### TASK TO CARRY OUT
Print the entries exactly as they appear, and omit any images.
=== Begin Enclosure ===
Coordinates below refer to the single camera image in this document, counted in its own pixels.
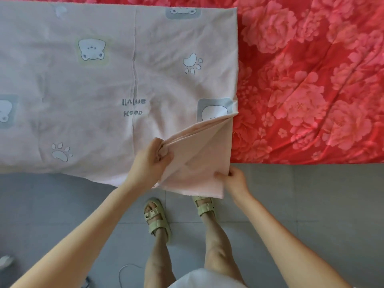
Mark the person's right hand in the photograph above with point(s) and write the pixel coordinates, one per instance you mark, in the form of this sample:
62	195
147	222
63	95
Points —
234	184

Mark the person's left hand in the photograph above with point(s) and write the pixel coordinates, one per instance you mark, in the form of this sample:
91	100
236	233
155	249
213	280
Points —
147	168

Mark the pink bear print bedsheet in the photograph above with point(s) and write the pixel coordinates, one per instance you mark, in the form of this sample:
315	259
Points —
72	117

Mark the person's right forearm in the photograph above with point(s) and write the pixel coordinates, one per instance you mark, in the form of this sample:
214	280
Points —
288	249

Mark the person's left forearm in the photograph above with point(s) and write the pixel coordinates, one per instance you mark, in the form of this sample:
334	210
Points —
78	249

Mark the person's right leg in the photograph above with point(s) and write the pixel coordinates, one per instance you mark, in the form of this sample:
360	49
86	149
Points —
219	249

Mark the person's leg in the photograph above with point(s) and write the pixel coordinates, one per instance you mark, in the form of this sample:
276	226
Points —
219	249
159	261

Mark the person's left leg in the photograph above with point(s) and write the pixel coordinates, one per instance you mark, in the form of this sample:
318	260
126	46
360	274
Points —
159	261

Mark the person's white shorts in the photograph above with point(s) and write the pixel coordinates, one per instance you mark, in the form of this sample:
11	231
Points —
207	280

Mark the red floral mattress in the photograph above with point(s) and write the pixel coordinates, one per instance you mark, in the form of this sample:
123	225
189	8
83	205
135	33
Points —
312	87
=== End Enclosure ===
### RESULT OF THIS TASK
Coordinates below refer to the single camera image in this document, counted in its own pixels.
Mark the person's right hand in the photograph above with point(s) and write the pixel coordinates, one per instance you mark, in the form of this sample:
62	195
147	222
63	95
Points —
234	184

Mark the person's left hand in the photograph above with point(s) and write the pixel coordinates, one per instance you mark, in the form of this sample:
91	100
236	233
155	249
213	280
Points —
147	168

Mark the pink bear print bedsheet in the photograph above with point(s) and write the pixel coordinates, one per instance you mark, in the form of this sample:
315	259
Points —
72	117

Mark the person's right forearm in the photograph above with point(s) and write the pixel coordinates, one per instance you mark, in the form of this sample:
214	280
Points —
288	249

Mark the person's left forearm in the photograph above with point(s) and write the pixel coordinates, one per instance you mark, in the form of this sample:
334	210
Points —
78	249

Mark the person's right leg in the photograph above with point(s) and write the pixel coordinates, one per instance you mark, in the form of this sample:
360	49
86	149
Points —
219	249

Mark the person's leg in the photograph above with point(s) and write the pixel coordinates, one per instance you mark, in the form of this sample:
276	226
Points —
219	249
159	261

Mark the person's left leg in the photograph above with point(s) and write the pixel coordinates, one per instance you mark, in the form of this sample:
318	260
126	46
360	274
Points —
159	261

Mark the person's white shorts in the photograph above with point(s) and write the pixel coordinates, one per instance you mark, in the form of this sample:
11	231
Points —
207	280

Mark the red floral mattress in the photograph above with point(s) and write the pixel coordinates, one per instance you mark, in the form of this sample:
123	225
189	8
83	205
135	33
Points —
312	87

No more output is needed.